ENTRIES PROVIDED —
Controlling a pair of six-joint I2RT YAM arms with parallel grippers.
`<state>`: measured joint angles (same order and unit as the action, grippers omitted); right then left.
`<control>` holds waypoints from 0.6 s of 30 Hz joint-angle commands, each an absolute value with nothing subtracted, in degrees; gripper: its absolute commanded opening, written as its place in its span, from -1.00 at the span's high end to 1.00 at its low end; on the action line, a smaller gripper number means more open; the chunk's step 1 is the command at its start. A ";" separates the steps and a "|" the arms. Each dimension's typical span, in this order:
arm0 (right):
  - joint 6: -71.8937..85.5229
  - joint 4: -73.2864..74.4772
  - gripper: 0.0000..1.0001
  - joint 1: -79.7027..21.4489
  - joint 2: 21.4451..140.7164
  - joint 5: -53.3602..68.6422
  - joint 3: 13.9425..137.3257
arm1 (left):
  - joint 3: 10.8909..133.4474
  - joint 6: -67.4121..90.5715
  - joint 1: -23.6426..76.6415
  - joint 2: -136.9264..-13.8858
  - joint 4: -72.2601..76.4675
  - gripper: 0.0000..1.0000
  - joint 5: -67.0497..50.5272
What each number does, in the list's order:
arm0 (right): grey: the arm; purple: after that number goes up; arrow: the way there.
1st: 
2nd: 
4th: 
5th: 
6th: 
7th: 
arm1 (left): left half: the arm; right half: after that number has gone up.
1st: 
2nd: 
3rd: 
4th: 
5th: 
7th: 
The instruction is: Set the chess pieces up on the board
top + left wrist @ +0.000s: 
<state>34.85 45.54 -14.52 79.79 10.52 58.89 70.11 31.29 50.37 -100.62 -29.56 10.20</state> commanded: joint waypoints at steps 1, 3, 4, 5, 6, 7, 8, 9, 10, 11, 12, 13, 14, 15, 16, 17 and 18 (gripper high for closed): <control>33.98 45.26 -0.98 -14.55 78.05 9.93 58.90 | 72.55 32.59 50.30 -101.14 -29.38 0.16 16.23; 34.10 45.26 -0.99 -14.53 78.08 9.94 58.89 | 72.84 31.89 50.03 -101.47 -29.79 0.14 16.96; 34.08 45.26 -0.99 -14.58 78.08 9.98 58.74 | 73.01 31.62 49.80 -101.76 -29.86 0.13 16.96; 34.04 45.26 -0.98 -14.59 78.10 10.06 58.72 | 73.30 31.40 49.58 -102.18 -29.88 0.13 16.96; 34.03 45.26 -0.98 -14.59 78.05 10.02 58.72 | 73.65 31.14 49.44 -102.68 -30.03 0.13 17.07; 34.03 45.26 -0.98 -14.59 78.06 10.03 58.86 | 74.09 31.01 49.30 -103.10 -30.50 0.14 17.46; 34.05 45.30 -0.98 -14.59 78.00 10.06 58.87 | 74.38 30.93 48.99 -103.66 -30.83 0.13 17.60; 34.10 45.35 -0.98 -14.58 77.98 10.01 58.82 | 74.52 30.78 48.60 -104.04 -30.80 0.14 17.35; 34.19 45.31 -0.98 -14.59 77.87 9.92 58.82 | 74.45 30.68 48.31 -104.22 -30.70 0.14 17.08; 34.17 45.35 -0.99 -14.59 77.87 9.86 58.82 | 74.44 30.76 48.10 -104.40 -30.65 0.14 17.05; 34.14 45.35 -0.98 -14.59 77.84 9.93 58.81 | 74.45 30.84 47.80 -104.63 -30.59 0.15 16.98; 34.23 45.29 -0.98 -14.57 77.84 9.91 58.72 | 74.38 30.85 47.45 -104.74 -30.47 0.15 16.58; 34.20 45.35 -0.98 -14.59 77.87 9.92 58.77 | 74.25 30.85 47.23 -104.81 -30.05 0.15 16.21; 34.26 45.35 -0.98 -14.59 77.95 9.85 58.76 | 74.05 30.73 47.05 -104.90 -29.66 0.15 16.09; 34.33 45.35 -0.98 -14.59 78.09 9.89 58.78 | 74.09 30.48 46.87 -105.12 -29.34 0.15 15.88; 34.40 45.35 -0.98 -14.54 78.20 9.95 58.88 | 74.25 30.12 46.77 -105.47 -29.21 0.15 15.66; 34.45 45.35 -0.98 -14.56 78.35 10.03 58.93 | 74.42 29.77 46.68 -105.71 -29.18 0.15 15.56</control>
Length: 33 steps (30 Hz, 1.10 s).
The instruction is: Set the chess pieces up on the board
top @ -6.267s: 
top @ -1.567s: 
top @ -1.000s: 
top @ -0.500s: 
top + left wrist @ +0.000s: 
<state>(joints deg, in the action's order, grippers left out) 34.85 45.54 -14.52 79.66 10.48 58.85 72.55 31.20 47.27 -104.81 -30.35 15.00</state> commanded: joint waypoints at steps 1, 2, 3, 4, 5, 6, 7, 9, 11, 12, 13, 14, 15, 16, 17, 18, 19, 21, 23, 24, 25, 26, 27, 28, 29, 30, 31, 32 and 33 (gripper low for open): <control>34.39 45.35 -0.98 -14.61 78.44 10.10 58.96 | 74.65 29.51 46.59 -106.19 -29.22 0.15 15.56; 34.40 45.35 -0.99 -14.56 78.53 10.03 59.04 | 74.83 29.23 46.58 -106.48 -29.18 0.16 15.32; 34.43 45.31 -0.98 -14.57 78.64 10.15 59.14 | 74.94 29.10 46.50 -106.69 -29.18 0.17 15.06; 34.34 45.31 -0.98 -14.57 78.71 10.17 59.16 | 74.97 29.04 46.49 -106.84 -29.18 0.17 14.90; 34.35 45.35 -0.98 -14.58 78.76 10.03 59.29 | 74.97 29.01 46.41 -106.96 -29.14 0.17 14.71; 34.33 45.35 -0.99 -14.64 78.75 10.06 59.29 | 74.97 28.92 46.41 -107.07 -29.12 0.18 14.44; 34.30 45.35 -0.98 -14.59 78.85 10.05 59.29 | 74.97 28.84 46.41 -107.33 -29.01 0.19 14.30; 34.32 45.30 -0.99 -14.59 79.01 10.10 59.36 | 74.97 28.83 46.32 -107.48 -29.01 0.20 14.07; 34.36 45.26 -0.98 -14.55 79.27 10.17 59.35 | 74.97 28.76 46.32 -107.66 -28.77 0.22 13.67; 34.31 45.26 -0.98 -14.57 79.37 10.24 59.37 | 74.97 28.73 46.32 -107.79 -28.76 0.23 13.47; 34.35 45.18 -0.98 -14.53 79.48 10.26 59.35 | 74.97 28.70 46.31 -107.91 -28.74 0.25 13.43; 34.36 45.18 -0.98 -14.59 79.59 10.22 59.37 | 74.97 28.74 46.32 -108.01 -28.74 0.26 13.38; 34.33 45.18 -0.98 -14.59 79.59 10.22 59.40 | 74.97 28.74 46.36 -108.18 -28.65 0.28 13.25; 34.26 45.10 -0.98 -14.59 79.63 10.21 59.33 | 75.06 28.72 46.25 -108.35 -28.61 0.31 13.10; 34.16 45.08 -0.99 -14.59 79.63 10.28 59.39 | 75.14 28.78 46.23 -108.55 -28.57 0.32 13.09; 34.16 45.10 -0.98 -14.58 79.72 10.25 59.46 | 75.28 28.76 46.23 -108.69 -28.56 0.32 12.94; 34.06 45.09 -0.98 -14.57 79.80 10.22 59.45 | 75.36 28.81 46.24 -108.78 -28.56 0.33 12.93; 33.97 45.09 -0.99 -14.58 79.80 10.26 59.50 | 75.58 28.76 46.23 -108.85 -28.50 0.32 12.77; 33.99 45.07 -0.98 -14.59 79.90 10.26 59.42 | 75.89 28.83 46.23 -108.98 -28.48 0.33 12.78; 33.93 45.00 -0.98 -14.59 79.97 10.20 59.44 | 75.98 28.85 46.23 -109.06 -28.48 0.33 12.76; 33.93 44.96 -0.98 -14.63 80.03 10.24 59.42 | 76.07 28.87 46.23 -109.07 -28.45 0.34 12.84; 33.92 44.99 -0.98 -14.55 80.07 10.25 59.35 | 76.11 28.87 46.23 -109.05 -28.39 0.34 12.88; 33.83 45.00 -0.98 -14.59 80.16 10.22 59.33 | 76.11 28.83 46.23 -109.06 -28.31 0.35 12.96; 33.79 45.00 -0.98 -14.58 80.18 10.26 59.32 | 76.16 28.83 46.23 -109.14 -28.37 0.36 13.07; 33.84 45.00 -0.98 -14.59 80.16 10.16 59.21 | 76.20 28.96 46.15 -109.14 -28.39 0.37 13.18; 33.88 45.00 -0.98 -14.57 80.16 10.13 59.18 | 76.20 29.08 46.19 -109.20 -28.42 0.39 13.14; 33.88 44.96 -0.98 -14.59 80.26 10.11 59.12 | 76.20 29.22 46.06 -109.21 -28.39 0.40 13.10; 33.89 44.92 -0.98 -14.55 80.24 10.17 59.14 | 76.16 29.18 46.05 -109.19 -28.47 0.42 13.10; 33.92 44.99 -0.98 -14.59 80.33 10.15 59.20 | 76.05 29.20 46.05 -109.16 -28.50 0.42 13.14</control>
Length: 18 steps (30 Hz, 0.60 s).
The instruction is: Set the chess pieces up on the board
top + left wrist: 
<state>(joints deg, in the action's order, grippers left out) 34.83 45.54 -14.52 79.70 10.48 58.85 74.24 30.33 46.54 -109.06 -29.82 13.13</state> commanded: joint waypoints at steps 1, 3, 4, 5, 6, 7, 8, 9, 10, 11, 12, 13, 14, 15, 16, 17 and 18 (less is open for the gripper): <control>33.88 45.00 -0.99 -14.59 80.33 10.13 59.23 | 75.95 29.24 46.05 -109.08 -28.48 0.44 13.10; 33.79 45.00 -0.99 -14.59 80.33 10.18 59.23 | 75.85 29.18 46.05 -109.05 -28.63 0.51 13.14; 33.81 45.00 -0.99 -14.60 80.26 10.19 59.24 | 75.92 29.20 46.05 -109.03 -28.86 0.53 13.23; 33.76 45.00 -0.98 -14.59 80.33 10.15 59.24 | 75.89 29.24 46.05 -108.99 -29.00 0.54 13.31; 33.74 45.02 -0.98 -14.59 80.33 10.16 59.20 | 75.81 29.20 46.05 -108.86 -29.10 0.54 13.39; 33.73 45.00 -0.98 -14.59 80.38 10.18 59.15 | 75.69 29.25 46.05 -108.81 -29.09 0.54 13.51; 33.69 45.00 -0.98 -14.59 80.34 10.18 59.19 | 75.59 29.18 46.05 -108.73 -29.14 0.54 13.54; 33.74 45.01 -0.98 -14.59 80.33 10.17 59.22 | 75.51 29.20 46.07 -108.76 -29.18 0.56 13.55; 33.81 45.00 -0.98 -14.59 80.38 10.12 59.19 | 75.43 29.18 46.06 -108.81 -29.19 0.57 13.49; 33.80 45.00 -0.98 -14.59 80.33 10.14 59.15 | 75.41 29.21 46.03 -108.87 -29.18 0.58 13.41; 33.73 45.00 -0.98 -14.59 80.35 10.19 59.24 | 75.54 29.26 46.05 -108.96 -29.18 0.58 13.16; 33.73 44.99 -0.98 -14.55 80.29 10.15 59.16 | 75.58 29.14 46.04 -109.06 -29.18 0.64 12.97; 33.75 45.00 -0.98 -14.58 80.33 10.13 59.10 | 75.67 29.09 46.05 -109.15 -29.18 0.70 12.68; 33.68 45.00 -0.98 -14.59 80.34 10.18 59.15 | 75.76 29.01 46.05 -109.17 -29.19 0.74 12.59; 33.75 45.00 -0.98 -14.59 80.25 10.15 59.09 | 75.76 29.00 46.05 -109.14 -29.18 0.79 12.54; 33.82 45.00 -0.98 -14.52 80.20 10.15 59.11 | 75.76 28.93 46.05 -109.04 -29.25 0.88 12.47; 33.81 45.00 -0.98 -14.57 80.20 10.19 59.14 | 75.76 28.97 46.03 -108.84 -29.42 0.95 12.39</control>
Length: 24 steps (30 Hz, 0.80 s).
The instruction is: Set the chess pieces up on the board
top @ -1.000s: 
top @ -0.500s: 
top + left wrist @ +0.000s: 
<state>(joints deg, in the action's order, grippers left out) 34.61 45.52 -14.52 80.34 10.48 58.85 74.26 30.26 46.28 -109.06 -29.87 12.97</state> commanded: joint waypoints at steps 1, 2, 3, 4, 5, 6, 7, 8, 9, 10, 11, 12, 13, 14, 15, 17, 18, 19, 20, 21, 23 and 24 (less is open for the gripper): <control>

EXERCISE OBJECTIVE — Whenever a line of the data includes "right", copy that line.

RESULT OF THIS TASK —
`<state>`: measured joint angles (same order and unit as the action, grippers omitted); right then left.
arm0 (right):
arm0 (right): grey: the arm; purple: after that number goes up; arrow: the way there.
arm1 (left): left half: the arm; right half: after that number has gone up.

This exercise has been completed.